- [TASK DETAILS]
Please give again, exactly, every line of the material from the one containing "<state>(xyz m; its" to the end, including both of those lines.

- [GIVEN MATERIAL]
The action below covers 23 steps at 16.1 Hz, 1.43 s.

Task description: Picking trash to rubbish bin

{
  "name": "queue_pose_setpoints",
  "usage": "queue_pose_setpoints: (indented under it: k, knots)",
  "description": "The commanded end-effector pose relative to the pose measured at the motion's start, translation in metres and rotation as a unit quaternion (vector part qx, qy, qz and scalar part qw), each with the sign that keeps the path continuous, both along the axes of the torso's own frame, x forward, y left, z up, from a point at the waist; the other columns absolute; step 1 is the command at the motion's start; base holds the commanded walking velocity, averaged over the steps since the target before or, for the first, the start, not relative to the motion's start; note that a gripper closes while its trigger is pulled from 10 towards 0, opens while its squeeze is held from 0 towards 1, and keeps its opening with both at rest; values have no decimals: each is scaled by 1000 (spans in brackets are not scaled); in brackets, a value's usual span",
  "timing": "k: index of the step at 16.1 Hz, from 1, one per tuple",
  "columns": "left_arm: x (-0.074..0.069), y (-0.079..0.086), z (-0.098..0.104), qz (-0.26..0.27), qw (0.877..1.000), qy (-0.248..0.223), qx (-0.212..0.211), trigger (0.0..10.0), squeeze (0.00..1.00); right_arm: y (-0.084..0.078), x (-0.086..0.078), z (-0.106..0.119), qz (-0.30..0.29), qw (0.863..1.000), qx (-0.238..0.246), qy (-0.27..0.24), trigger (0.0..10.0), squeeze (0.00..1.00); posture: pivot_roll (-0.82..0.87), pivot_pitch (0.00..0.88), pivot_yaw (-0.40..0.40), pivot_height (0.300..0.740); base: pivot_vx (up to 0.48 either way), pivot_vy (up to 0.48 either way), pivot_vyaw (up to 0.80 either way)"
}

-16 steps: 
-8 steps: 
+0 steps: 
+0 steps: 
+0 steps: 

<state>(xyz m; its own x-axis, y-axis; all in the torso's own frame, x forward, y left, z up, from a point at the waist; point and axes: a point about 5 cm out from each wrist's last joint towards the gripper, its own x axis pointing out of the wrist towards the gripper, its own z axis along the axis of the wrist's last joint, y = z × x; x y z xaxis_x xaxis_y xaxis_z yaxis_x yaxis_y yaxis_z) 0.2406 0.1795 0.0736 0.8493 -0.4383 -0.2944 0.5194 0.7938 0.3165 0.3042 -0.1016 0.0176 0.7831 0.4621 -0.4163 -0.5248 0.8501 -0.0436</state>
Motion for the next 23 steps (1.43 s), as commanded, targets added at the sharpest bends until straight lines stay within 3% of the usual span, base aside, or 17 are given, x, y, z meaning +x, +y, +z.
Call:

- [EXPECTED ANSWER]
<state>(xyz m; its own x-axis, y-axis; all in the torso's own frame, x forward, y left, z up, from a point at the waist; point and axes: a point about 5 cm out from each wrist's last joint towards the gripper, its own x axis pointing out of the wrist towards the gripper, its own z axis along the axis of the wrist's last joint, y = z × x; x y z xaxis_x xaxis_y xaxis_z yaxis_x yaxis_y yaxis_z) 0.2406 0.1795 0.0736 0.8493 -0.4383 -0.2944 0.5194 0.7938 0.3165 0.3042 -0.1016 0.0176 0.7831 0.4621 -0.4163 -0.5248 0.8501 -0.0436</state>
Motion for the next 23 steps (1.43 s), as commanded, targets added at the sharpest bends until straight lines stay within 3% of the usual span, base aside, or 17 are given, x, y, z meaning +x, +y, +z.
Call:

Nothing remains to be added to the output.